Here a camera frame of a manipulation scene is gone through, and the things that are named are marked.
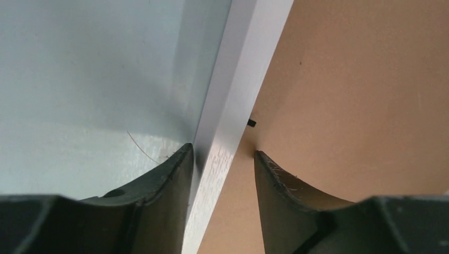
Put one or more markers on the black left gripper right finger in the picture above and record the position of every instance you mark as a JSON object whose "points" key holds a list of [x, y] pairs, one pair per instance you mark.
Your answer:
{"points": [[299, 218]]}

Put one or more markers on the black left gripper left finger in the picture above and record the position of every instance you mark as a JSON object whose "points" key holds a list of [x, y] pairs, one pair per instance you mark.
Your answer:
{"points": [[146, 215]]}

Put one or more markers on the brown backing board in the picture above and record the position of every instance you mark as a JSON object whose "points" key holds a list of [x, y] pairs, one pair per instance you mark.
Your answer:
{"points": [[355, 103]]}

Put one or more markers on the white picture frame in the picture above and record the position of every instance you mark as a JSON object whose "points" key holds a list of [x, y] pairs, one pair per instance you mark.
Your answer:
{"points": [[250, 37]]}

--------

• [TASK BRIEF]
Pictures do not belong in the copy. Reproduce the rest of the data exactly.

• [OUTPUT FOR THIS EXERCISE]
Here a camera frame of a manipulation scene is gone through, and the things that are named are marked.
Put one or more markers on the black left gripper right finger in the picture above and record the position of every instance you mark as a JSON object whose "points" key holds a list of [x, y] pairs, one pair per instance you mark.
Your answer:
{"points": [[299, 218]]}

Put one or more markers on the black left gripper left finger in the picture above and record the position of every instance you mark as a JSON object whose "points" key holds a list of [x, y] pairs, one pair per instance you mark.
Your answer:
{"points": [[146, 215]]}

Put one or more markers on the brown backing board in the picture above and record the position of every instance you mark as a JSON object whose "points" key holds a list of [x, y] pairs, one pair per instance you mark.
Your answer:
{"points": [[355, 103]]}

Put one or more markers on the white picture frame in the picture above and record the position of every instance you mark as a JSON object whose "points" key holds a list of [x, y] pairs, one pair per instance you mark.
Your answer:
{"points": [[250, 37]]}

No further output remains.